There is more driver hardware that doesn't fall neatly into one of the two groups (stepper drivers and motion controllers) outlined above. At this point, Stepper doesn't support any of them. Whether they can be made to fit the existing traits, or wether modifications or entirely new traits are required, are open questions.

Writing a Driver

Driver Module

When starting to write a new driver, start with copying an existing one. All existing drivers are located in src/drivers/, with each having a separate file. Choose one that you think is most similar to what you're going to need (if in doubt, pick drv8825.rs).

As an aside, it would be nice if there was less duplicated code between the drivers. A lot has already been done to reduce this, by simplifying the driver traits and moving non-trivial code out of the drivers, but a lot of boilerplate code for managing driver state remains. It should be possible to reduce this to a bare minimum using procedural macros, but that remains an area for future exploration.

Go through the driver you copied, and change it as required. Most changes should fall into one of the following categories:

  • Update names that refer to hardware (the stepper driver itself and its pins).
  • Make sure the timing constants match the required timing, as per the documentation of the stepper driver.
  • Make sure all traits that the stepper driver can support are implemented.

The last item is the least trivial, as different driver hardware has different capabilities, and thus allow the driver to implement a different set of traits. Please use the information on the traits from the previous section as a guideline.

Driver Crate

In addition to the modules in Stepper itself, drivers can be used via external crates that re-export the relevant parts of Stepper. This has been done to provide more convenience to users that only need support for a specific driver, and to make it easier to discover Stepper through the driver hardware it supports.

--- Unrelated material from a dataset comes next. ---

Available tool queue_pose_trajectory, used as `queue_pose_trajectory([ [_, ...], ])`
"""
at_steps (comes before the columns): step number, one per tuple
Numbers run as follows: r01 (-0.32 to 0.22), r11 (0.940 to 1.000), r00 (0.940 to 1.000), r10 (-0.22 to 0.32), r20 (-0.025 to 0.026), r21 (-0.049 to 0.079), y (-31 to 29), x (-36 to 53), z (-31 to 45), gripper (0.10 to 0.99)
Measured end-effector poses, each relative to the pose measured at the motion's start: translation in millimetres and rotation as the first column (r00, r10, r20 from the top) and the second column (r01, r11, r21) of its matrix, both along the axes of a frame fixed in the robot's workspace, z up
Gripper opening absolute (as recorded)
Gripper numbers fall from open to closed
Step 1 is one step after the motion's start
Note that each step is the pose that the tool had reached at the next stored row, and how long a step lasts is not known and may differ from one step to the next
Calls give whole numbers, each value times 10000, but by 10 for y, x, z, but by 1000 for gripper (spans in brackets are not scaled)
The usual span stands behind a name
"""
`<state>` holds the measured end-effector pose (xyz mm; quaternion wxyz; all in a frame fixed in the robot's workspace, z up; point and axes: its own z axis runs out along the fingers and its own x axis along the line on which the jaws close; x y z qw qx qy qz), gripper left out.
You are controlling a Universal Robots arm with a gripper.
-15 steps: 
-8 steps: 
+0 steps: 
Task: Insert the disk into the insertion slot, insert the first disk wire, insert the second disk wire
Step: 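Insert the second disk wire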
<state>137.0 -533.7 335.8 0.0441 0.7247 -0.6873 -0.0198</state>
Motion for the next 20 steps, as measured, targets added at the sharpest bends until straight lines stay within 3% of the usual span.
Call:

To create an external driver crate, add an entry to drivers.toml, then run the generate-drivers task to generate the code for it:

cargo install cargo-task # only required once
cargo task generate-drivers

This should generate a new driver crate in drivers/ from the template in templates/driver/. Please note that the template is fairly specific to the currently existing drivers, and it might be necessary to adapt it for new ones.

If in doubt, feel free to skip creating the driver crate. The important part is having the driver in Stepper. An external crate can always be created later.